Please quote exactly the lines below from the line containing "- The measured" to the line containing "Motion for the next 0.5", both lines included, and nothing else.

- _RECORD EXTRACTS_:
——
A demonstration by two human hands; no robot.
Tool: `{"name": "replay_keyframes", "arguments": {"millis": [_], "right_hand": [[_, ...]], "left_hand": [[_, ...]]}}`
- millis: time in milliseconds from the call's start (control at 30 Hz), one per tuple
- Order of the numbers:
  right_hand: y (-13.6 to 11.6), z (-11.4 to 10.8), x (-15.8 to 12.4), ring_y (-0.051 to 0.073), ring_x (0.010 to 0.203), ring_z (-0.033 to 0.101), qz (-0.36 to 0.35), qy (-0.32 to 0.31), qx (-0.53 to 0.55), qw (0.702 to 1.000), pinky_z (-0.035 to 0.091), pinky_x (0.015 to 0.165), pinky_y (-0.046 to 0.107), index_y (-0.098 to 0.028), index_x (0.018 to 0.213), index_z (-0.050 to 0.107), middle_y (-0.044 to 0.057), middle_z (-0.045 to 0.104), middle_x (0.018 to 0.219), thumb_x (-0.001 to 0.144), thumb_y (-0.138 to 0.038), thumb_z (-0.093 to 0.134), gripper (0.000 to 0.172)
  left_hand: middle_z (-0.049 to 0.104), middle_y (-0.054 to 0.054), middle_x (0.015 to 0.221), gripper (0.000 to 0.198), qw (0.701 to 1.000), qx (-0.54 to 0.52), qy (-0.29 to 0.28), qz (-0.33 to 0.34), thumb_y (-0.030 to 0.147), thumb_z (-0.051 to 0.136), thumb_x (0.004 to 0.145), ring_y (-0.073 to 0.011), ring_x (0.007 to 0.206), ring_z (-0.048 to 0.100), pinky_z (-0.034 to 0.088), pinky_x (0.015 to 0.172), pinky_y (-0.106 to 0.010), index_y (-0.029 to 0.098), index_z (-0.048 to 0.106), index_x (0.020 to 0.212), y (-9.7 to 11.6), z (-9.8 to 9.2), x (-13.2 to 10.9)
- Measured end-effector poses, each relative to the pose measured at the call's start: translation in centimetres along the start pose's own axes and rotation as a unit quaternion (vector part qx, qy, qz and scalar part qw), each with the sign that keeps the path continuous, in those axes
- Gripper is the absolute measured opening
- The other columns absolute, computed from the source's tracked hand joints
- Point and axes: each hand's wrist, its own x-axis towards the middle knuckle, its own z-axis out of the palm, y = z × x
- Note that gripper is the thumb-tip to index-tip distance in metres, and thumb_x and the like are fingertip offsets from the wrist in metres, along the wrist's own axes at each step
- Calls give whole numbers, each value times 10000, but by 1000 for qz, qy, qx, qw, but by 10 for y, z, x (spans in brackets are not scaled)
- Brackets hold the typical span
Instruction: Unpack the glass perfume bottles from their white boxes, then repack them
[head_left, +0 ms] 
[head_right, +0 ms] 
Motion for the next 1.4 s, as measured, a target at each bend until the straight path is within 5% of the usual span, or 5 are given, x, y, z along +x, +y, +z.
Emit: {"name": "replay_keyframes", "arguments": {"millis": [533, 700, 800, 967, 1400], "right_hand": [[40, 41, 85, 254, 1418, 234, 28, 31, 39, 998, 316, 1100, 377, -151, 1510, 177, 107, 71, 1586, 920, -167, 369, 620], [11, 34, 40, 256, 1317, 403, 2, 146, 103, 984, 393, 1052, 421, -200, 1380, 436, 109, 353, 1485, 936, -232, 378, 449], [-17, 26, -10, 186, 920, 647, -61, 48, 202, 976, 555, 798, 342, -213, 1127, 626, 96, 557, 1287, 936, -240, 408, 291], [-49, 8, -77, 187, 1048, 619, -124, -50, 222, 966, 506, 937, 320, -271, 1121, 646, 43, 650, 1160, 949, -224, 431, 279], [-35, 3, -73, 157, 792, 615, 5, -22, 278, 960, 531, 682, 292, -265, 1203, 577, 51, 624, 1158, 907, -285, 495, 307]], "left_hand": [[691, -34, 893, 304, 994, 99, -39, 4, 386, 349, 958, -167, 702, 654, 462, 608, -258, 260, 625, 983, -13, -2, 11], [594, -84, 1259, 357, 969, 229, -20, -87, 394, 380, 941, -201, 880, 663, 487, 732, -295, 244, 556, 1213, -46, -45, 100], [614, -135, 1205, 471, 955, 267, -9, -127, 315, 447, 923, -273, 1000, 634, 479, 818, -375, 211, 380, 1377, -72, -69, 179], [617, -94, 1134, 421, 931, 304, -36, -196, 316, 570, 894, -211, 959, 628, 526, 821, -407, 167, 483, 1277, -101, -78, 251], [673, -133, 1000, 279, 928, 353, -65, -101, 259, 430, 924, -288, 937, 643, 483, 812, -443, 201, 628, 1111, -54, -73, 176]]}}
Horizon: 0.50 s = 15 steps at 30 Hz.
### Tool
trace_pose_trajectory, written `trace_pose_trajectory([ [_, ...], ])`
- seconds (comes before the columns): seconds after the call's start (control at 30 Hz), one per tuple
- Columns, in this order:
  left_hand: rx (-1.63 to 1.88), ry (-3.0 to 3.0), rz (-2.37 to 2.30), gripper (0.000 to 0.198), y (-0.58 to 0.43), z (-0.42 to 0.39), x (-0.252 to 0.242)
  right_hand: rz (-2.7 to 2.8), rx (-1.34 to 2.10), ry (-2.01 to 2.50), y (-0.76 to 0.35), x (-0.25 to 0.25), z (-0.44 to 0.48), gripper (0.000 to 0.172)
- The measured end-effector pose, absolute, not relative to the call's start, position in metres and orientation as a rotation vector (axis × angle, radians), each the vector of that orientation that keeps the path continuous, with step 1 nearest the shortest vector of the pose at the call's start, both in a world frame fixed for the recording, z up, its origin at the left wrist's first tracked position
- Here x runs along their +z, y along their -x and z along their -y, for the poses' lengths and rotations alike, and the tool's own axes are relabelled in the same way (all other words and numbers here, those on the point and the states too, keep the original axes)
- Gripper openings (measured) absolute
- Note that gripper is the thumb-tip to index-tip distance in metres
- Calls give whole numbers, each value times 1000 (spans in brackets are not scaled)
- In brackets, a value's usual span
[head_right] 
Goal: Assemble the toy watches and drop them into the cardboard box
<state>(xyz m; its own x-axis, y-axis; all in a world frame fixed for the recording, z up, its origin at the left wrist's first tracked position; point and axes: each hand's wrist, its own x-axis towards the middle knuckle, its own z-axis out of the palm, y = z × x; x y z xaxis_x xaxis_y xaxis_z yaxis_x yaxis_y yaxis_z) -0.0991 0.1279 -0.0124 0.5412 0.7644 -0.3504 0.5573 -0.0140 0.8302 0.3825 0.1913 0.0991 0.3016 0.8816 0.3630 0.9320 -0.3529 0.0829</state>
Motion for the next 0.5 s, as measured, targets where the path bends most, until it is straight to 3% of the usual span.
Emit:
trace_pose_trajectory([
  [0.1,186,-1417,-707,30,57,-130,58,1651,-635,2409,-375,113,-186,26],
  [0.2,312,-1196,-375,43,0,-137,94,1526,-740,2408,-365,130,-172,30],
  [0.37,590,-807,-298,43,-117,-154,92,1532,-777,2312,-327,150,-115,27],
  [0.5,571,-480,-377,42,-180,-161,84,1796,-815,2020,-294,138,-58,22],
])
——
- _TASK SOLUTION_:
- The measured end-effector pose, absolute, not relative to the call's start, position in metres and orientation as a rotation vector (axis × angle, radians), each the vector of that orientation that keeps the path continuous, with step 1 nearest the shortest vector of the pose at the call's start, both in a world frame fixed for the recording, z up, its origin at the left wrist's first tracked position
- Here x runs along their +z, y along their -x and z along their -y, for the poses' lengths and rotations alike, and the tool's own axes are relabelled in the same way (all other words and numbers here, those on the point and the states too, keep the original axes)
- Gripper openings (measured) absolute
- Note that gripper is the thumb-tip to index-tip distance in metres
- Calls give whole numbers, each value times 1000 (spans in brackets are not scaled)
- In brackets, a value's usual span
[head_right] 
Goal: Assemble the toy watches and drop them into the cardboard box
<state>(xyz m; its own x-axis, y-axis; all in a world frame fixed for the recording, z up, its origin at the left wrist's first tracked position; point and axes: each hand's wrist, its own x-axis towards the middle knuckle, its own z-axis out of the palm, y = z × x; x y z xaxis_x xaxis_y xaxis_z yaxis_x yaxis_y yaxis_z) -0.0991 0.1279 -0.0124 0.5412 0.7644 -0.3504 0.5573 -0.0140 0.8302 0.3825 0.1913 0.0991 0.3016 0.8816 0.3630 0.9320 -0.3529 0.0829</state>
Motion for the next 0.5 s, as measured, targets where the path bends most, until it is straight to 3% of the usual span.

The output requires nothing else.